An alternative mechanism , reported here, is of venous rather than arterial origin; that high venous pressure results from inadequate venous drainage. Forcing increasing cerebral flow through inadequate venous vasculature requires increasing cerebral venous pressure. This is particularly significant at birth when the brain is suddenly stimulated to widespread activity which requires increased blood flow. This would explain why this disorder occurs shortly after birth. However, if rising cerebral pressure is insufficient to cause damage at birth, the infant may survive with a chronically high cerebral venous pressure. Then, minor stresses such as short falls, vomiting in pyloric stenosis, violent coughing, etc., may provide sufficient extra pressure to initiate haemorrhaging.

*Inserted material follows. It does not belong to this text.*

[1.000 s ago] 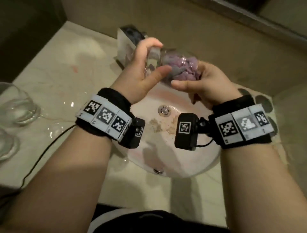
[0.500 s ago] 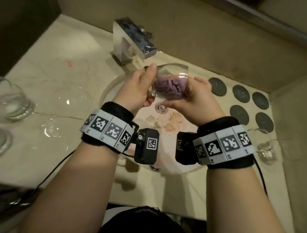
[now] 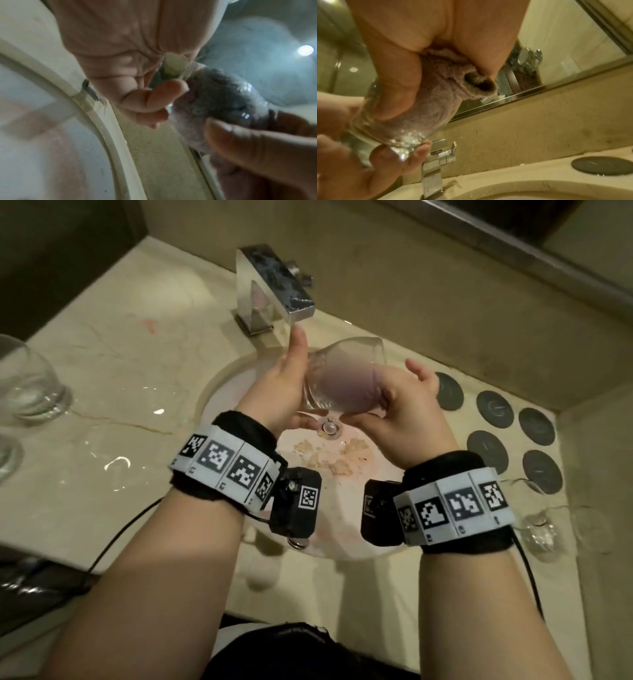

In the embryo the pattern of arteries is pre-programmed, but veins climb gas gradients and their normal patterns are quite variable. Neonatal intra-ventricular haemorrhage is typically highly asymmetrical, and a typical inappropriate venous pattern is described. Recognition of inadequate venous patterns may not benefit the infant itself, but may protect any siblings from loss of home and parents.